L’incertitude avait plané jusqu’au bout, en raison des réserves de nombreux parlementaires sur cet ancien directeur du Trésor, passé par plusieurs cabinets ministériels sous les présidences Sarkozy et Macron.
Le choix d’Emmanuel Macron avait suscité des critiques, certains y voyant un recasage de proches du président, après d’autres nominations controversées à des postes clés de l’État.
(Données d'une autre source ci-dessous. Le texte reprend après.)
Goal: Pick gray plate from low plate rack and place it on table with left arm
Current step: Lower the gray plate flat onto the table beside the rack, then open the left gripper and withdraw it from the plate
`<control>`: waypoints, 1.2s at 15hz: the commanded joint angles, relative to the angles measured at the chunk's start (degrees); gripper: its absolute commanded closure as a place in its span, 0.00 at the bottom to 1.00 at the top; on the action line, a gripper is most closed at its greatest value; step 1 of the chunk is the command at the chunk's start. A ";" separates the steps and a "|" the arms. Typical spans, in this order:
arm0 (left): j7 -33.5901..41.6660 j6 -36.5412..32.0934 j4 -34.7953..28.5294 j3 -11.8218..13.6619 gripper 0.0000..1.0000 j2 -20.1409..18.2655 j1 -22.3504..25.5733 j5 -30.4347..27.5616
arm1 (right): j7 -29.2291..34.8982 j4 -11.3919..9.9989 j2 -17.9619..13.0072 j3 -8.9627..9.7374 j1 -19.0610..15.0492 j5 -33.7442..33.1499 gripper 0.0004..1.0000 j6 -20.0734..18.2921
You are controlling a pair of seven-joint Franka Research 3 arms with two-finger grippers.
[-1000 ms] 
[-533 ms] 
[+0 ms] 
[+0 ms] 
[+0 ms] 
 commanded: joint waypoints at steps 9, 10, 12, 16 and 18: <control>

Les socialistes avaient annoncé leur opposition, estimant que M. Moulin ne présentait «pas les garanties d’indépendance politique indispensables» à la fonction de banquier central.
Les Insoumis et le RN avaient également annoncé qu’ils voteraient contre, tandis que le sort de la nomination dépendait largement des Républicains.
Lors de son audition, Emmanuel Moulin a défendu son indépendance, se disant «un homme libre» et affirmant avoir toujours servi l’État avec impartialité.
Il a toutefois été vivement critiqué par plusieurs députés, certains dénonçant un «cadenassage des institutions» et une forte politisation de sa carrière.
De son côté, il a mis en avant son expérience économique, ses capacités de gestion et son profil international pour justifier sa nomination à la tête de la Banque de France.